This week I heard that an old friend from high school has a brain tumor. She’s 43 years old and has a whole family spilling with children, a husband, a dog, and horses. There’s also a career and friends and hobbies- you know, a life.
A whole life. And no one knows right now what it all means. The tumor was removed and they await a pathology report to see what that whole life will look like in the coming months.
We’ve only had a Facebook relationship in the recent years full of blue thumbs up for pictures and an occasional comment here or there, but it is enough because we are all enjoying very full lives.
Her life, their lives, have been turned upside down. Two weeks ago conversations revolved around shuttling children and dinner plans and small talk. Now therapy and doctors and progress fill the silences.
Another website has allowed us to keep up with her progress. The updates are short and informative and she’s smiling in every picture. Seriously, she looks fantastic…AFTER BRAIN SURGERY. Anyway, something her husband wrote the other morning got me thinking.
He simply told her that all they could do right now was keep making lemonade.
No long speeches, no quotes from Confucius or Oprah, just a simple statement.
Later that day, Coach and I went to a small group that we were invited to attend in the role of support. It’s a group of young married couples, and by young I mean fresh out of college and bursting with swollen baby bellies.
We are not them; we are only young-ish. While our bellies are swollen, we have only middle-age and a penchant for cheese to blame.
We don’t worry about our children sleeping through the night, though we make that our own personal goal every night, as lofty as it is.

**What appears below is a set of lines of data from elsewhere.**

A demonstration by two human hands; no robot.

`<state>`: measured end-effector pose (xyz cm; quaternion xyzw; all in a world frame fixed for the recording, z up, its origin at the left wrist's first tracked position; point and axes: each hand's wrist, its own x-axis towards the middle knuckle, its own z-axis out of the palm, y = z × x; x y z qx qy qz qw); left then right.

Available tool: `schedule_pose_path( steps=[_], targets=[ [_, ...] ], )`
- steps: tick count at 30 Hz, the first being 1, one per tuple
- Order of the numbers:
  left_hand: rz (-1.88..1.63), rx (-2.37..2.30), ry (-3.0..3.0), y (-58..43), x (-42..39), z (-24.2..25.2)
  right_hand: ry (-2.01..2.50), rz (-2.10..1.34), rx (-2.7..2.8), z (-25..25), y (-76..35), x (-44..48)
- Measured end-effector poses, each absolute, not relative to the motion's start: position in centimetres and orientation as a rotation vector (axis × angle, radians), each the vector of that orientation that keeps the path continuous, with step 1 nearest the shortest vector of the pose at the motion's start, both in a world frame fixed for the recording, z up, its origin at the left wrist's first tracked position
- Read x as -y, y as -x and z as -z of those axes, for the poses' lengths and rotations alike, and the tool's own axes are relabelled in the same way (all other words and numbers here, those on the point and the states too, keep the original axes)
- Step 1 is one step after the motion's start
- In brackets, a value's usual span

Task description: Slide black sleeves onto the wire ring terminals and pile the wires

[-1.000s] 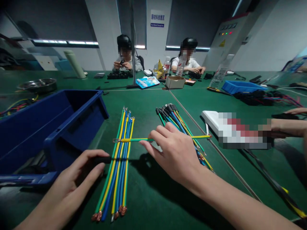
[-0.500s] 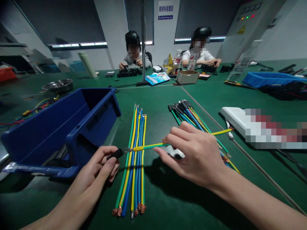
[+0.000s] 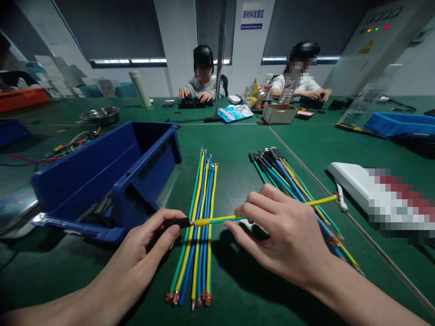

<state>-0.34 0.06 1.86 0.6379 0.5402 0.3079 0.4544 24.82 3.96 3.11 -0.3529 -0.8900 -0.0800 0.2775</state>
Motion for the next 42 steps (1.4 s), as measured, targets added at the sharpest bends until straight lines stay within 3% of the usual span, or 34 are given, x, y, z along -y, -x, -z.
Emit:
schedule_pose_path(
  steps=[22, 42],
  targets=[
    [-0.993, -1.104, -1.675, 0.5, -0.2, -2.1, 0.904, 0.064, 2.279, -2.6, -24.3, -4.0],
    [-0.946, -1.325, -1.677, 0.1, -0.3, -2.3, 0.889, 0.153, 2.257, -2.7, -24.2, -3.7]
  ],
)
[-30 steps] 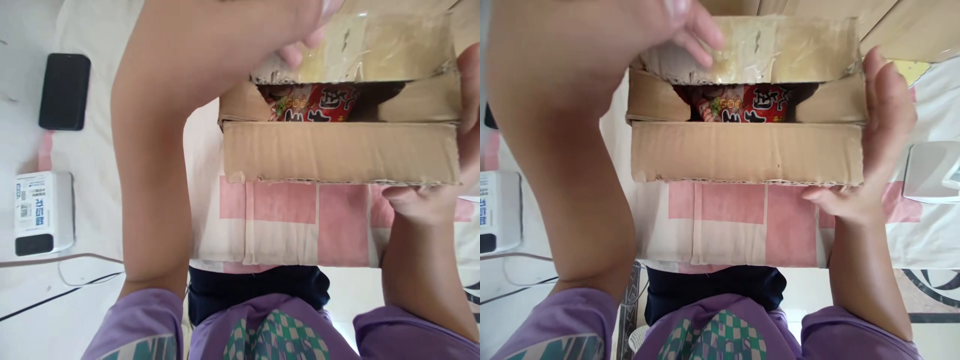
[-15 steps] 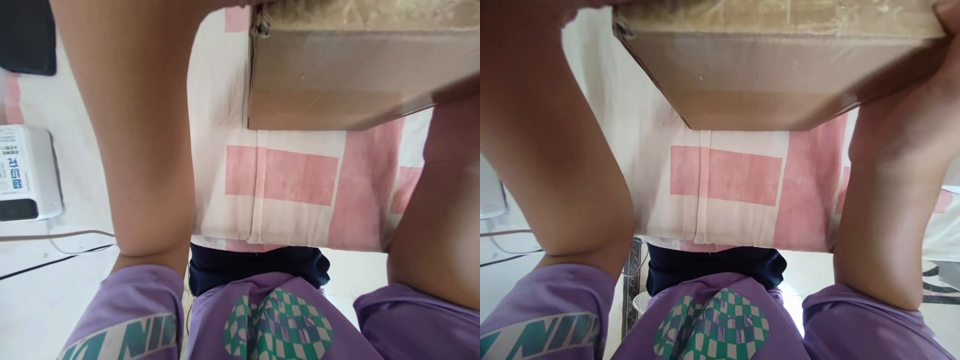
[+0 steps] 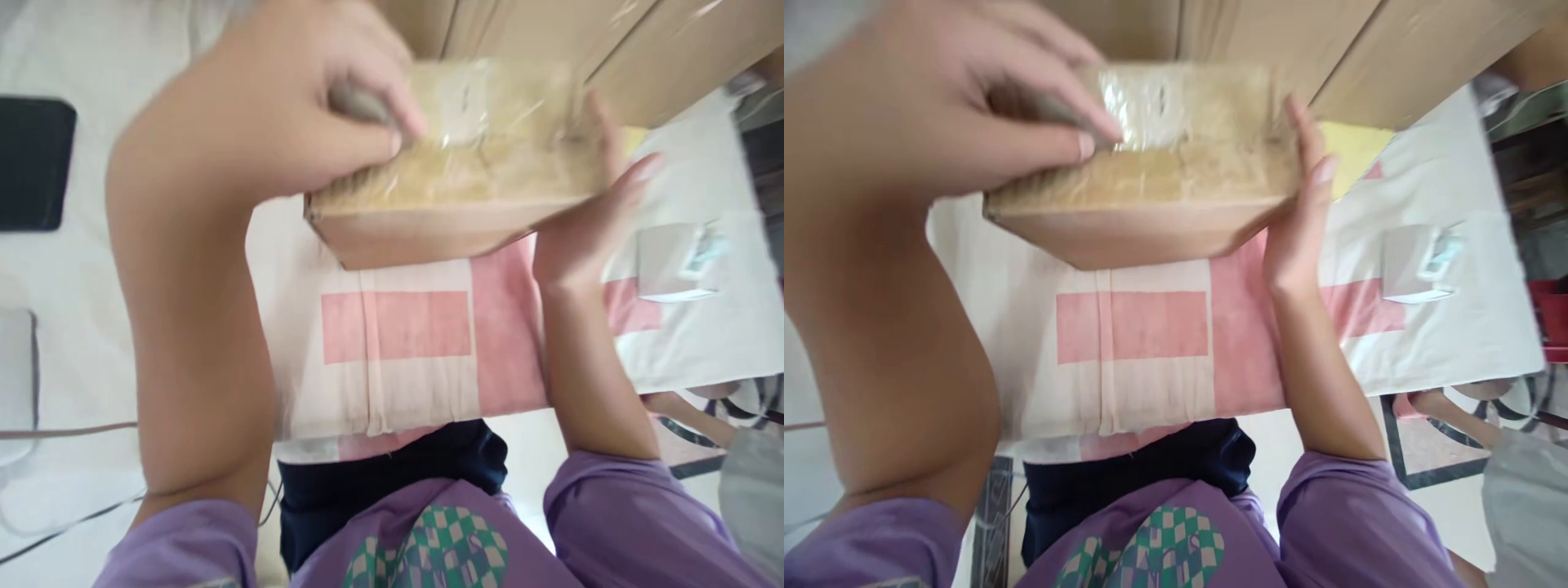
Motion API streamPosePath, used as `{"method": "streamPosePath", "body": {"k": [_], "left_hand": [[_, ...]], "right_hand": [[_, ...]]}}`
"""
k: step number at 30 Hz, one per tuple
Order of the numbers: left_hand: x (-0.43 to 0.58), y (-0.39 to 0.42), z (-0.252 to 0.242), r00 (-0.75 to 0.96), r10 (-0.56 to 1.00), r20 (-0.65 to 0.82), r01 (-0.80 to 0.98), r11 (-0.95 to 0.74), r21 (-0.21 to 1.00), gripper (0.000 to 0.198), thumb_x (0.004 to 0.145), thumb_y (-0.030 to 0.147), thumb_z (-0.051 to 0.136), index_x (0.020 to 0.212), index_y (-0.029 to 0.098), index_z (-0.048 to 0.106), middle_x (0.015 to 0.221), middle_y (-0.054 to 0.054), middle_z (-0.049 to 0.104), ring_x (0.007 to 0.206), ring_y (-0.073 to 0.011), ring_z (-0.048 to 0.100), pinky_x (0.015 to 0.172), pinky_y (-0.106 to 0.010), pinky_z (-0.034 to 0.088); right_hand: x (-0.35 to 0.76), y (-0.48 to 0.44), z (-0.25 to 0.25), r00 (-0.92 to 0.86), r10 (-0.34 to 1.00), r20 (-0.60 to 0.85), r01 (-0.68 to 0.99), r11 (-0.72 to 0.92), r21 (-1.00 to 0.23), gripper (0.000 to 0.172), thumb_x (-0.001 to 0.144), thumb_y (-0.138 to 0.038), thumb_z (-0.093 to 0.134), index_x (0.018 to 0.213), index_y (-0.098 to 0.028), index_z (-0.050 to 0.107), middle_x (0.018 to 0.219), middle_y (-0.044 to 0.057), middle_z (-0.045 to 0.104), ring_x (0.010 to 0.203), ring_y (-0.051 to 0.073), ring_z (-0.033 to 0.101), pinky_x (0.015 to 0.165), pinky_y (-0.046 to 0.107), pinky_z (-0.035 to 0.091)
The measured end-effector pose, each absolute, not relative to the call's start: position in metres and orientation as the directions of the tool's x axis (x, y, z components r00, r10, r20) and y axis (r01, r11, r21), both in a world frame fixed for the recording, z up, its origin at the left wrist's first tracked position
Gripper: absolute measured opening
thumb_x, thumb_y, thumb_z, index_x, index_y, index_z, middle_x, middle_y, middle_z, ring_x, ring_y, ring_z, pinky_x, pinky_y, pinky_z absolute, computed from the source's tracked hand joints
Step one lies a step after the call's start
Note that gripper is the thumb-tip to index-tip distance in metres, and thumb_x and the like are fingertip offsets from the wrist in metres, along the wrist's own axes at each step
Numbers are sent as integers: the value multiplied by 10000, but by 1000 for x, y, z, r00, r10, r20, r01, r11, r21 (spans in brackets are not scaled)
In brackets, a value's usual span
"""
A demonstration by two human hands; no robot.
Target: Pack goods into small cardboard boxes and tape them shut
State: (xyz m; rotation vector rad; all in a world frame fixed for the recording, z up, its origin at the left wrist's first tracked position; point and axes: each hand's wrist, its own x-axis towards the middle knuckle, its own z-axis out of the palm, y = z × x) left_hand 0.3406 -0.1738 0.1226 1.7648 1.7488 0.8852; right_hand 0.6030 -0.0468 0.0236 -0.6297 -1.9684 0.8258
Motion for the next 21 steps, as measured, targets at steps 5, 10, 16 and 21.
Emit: {"method": "streamPosePath", "body": {"k": [5, 10, 16, 21], "left_hand": [[334, -170, 121, 39, 982, 184, 756, -149, 637, 227, 897, 387, 629, 945, 259, 810, 1335, 1, 651, 1040, -280, 660, 1020, -530, 480], [334, -172, 119, -5, 985, 173, 766, -107, 634, 218, 883, 449, 672, 872, 278, 807, 1314, -10, 667, 1134, -321, 603, 1034, -533, 452], [333, -173, 116, 2, 981, 194, 746, -131, 653, 204, 864, 484, 702, 845, 305, 799, 1289, -12, 671, 1092, -330, 635, 956, -515, 502], [329, -172, 112, 52, 969, 240, 703, -207, 680, 208, 887, 494, 700, 820, 312, 779, 1217, -33, 700, 1174, -364, 627, 943, -490, 528]], "right_hand": [[637, -21, 25, -134, 777, 615, 467, 597, -653, 402, 1055, -534, 313, 1292, -321, 558, 1299, 93, 638, 1241, 298, 606, 1041, 551, 509], [665, 5, 17, -88, 903, 421, 676, 365, -640, 354, 946, -315, 403, 1220, -224, 608, 1266, 118, 652, 1219, 285, 610, 1024, 512, 502], [670, 31, -11, -51, 984, 173, 872, 129, -472, 546, 848, -312, 536, 1384, -236, 603, 1573, 130, 458, 1464, 390, 338, 1181, 658, 270], [665, 26, -8, -87, 994, 73, 947, 105, -303, 500, 921, -461, 466, 1344, -272, 653, 1530, 118, 505, 1436, 442, 310, 1164, 714, 185]]}}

We don’t feel guilt over not pureeing our own baby food, and we learned after a few years that the only people who really suffer damage from deviating from a schedule is us.

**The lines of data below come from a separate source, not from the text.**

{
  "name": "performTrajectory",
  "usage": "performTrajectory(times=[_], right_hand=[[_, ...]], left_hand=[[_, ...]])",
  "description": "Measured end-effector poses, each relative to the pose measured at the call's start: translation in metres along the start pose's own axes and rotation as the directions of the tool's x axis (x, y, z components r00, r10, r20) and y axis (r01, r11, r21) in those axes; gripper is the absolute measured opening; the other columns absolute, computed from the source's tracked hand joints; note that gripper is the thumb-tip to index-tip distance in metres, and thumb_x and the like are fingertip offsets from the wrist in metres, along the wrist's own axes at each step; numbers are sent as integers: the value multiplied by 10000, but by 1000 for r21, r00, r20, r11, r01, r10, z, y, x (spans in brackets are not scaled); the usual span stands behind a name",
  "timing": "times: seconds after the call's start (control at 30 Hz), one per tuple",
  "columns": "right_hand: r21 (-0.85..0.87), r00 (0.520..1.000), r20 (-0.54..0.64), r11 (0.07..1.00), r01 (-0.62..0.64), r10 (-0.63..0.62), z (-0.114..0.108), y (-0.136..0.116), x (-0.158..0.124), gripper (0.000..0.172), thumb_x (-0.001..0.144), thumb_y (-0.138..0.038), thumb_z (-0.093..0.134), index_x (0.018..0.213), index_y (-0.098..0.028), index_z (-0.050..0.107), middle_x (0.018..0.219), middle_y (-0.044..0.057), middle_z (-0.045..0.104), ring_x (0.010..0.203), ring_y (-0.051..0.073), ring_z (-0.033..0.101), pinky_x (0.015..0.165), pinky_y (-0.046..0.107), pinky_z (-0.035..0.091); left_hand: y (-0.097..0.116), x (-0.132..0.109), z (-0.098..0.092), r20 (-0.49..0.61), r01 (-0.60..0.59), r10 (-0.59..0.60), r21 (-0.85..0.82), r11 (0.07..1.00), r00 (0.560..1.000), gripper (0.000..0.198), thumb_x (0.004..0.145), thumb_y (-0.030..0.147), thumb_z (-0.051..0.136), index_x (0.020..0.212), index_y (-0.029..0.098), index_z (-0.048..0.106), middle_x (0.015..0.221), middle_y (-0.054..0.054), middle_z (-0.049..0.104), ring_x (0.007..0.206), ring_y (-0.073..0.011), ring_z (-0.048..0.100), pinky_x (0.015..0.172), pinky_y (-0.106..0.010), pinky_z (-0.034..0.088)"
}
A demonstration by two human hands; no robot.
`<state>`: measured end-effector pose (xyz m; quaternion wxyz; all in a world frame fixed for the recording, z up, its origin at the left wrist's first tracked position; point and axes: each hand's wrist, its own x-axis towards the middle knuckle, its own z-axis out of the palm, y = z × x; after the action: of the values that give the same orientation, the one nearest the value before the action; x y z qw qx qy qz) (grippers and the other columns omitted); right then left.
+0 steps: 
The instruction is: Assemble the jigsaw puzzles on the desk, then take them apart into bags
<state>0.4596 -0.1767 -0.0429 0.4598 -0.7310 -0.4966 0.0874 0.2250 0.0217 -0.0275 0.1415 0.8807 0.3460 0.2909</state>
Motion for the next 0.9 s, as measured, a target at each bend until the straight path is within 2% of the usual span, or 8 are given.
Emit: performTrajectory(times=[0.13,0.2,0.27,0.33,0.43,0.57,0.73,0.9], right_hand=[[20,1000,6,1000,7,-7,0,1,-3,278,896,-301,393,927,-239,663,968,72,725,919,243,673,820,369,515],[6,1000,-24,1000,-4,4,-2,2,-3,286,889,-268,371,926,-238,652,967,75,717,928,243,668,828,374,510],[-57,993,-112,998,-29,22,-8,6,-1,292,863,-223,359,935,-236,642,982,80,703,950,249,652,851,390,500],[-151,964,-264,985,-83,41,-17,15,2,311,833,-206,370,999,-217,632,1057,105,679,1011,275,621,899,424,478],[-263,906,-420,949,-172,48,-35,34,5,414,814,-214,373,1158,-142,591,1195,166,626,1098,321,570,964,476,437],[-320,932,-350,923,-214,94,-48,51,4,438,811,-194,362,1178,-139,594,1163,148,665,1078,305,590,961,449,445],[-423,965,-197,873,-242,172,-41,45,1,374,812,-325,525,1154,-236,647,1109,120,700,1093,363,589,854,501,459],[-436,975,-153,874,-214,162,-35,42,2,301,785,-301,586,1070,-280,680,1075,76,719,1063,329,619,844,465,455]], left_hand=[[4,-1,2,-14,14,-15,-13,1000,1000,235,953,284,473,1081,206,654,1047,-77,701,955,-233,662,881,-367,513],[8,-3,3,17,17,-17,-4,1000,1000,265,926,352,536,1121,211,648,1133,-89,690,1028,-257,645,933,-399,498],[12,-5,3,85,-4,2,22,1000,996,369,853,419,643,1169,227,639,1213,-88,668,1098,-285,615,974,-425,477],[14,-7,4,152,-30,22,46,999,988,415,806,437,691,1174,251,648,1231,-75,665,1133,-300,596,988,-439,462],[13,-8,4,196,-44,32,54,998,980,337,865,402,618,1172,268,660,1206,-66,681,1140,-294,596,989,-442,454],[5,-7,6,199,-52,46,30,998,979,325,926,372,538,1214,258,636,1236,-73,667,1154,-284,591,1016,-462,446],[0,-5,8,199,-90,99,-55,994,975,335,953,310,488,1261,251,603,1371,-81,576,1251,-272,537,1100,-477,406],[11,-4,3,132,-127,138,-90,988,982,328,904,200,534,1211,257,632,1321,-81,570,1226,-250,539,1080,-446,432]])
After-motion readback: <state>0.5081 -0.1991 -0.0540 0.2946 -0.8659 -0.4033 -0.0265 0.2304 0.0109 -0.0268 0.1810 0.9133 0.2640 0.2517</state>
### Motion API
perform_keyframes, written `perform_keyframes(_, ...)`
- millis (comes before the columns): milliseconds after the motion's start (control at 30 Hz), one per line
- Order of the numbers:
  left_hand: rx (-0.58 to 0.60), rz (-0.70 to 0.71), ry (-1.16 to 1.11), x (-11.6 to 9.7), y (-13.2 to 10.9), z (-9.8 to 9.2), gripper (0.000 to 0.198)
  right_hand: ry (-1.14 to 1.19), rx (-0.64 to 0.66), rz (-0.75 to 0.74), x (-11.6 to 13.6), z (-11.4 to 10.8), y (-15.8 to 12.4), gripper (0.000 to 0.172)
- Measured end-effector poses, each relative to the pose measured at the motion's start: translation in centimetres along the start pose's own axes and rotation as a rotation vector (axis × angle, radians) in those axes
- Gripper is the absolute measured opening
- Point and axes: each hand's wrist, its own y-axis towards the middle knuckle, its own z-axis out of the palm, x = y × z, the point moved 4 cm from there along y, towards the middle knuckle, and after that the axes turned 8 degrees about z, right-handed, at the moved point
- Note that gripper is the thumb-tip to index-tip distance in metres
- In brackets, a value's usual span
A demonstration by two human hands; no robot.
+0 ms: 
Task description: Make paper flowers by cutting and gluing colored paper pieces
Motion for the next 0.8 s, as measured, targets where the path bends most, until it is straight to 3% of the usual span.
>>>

If we had known then what we know now about parenting babies and toddlers, we would have been ballin’ all over the parenting court. Not because we’re better people, but because there’s a lot to be said for experience and hindsight. And also, the baby equipment is better.
One couple came in with their brand-new two-week old son. Sister was ready for a night out among the living. We sat on the other side of the fireplace and listened to all of them talk about waistbands and whether she would ever see one again, nursing bras, sleep schedules, and rice cereal. They laughed a lot and the loneliness of parenting infants melted away.

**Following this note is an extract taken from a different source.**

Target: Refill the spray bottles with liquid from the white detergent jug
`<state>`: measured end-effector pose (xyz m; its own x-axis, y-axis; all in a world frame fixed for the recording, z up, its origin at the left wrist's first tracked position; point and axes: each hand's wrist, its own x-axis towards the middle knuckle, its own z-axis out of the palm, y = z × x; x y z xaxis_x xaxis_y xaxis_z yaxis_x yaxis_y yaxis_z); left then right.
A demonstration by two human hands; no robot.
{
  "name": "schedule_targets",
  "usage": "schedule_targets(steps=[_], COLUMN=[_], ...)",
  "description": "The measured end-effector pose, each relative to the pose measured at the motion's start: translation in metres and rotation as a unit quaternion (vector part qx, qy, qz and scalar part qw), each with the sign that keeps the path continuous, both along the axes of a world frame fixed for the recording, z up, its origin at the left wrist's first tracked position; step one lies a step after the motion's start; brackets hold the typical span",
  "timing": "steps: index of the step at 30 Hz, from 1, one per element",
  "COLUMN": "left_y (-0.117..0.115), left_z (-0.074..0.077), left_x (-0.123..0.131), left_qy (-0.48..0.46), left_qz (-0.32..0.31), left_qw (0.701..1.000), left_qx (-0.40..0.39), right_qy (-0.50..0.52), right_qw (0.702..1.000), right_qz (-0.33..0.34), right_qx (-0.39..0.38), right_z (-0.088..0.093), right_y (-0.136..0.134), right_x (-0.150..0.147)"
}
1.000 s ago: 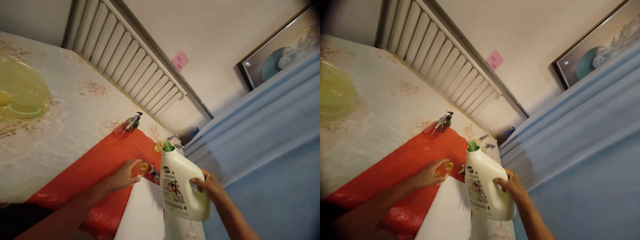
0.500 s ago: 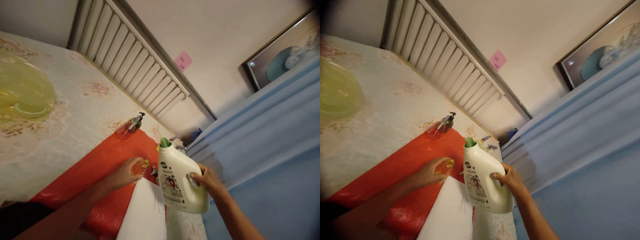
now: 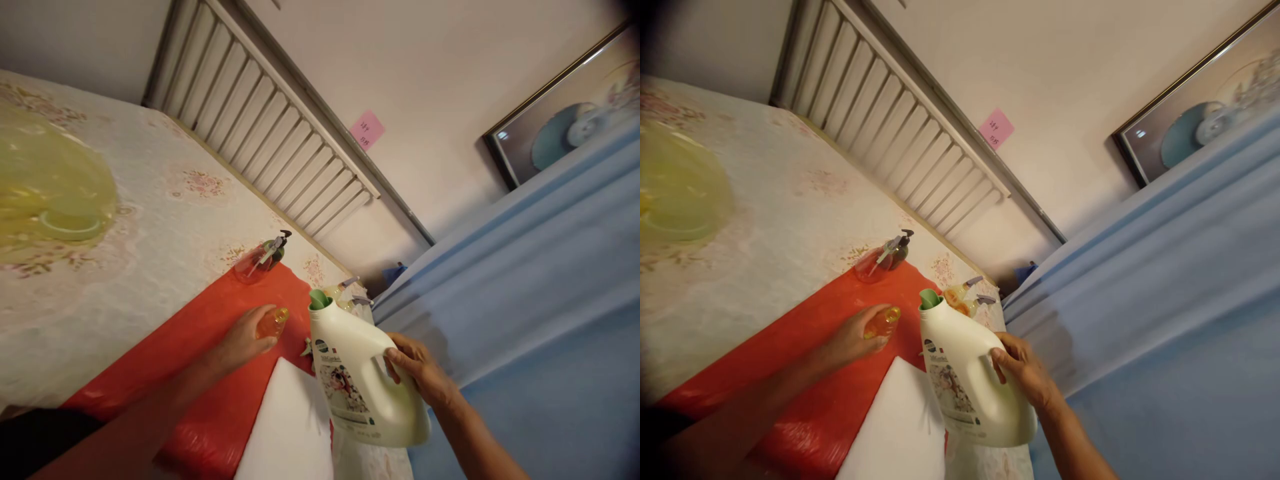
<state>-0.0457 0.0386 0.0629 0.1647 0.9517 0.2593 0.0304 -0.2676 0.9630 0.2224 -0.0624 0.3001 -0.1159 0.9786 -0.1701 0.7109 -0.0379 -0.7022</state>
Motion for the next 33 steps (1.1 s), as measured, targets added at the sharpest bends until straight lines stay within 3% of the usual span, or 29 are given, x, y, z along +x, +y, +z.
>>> schedule_targets(steps=[20, 25, 33], left_y=[0.0, -0.005, -0.012], left_z=[-0.003, 0.005, -0.001], left_x=[0.001, -0.002, 0.003], left_qy=[-0.009, -0.024, -0.044], left_qz=[-0.01, -0.036, -0.108], left_qw=[1.0, 0.999, 0.993], left_qx=[-0.006, -0.011, -0.01], right_qy=[0.014, -0.01, -0.006], right_qw=[0.998, 0.998, 0.997], right_qz=[0.025, 0.023, 0.028], right_qx=[-0.05, -0.055, -0.074], right_z=[0.0, 0.007, 0.007], right_y=[-0.002, -0.004, -0.009], right_x=[-0.013, -0.015, -0.008])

I was overcome with gratefulness.
Not because we were past that stage, and not because the one we’re in is so much fun our heads are practically exploding with joy.
It’s because we kept making lemonade.
We keep making lemonade.
Life is hard, and I’m pretty sure based on my very scientific research that everyone has his/her share of hardship. Seasons of lemon-squeezing and seasons of sugar-adding.
But through grace and prayer and good old-fashioned grit, we’ve decided to keep making lemonade.
We rode home from that dinner and talked about coyotes and emus and hawks, because, well, it’s what we do. Marriage and parenting didn’t really come up, but we’ve gotten to a place where we hear the unspoken places just as well as the spoken ones.
We pulled into the driveway, walked in the house to a flurry of activity and dog hair, and we started to get ready for the week. Coach had left his phone at our host’s house and had to go back and get it, so he ran by the store to get apples and milk while he was out. He also set coyote traps with said host, because apparently boys never really grow up. And also, coyotes were eating all the ducks.
I took a bath.
Then I ironed his shirt for him because I am long-suffering and holy and very wifely. (This is where I hope you are also able to interpret the unspoken places, especially when they drip with sarcasm)
When he came home with apples and milk and Clorox 2 because I still haven’t learned to eat without spilling, he also had flowers. For me.
And it’s not because we are so romantic and sensual and together that we have finally whipped marriage into shape.
It’s simply because we keep making lemonade.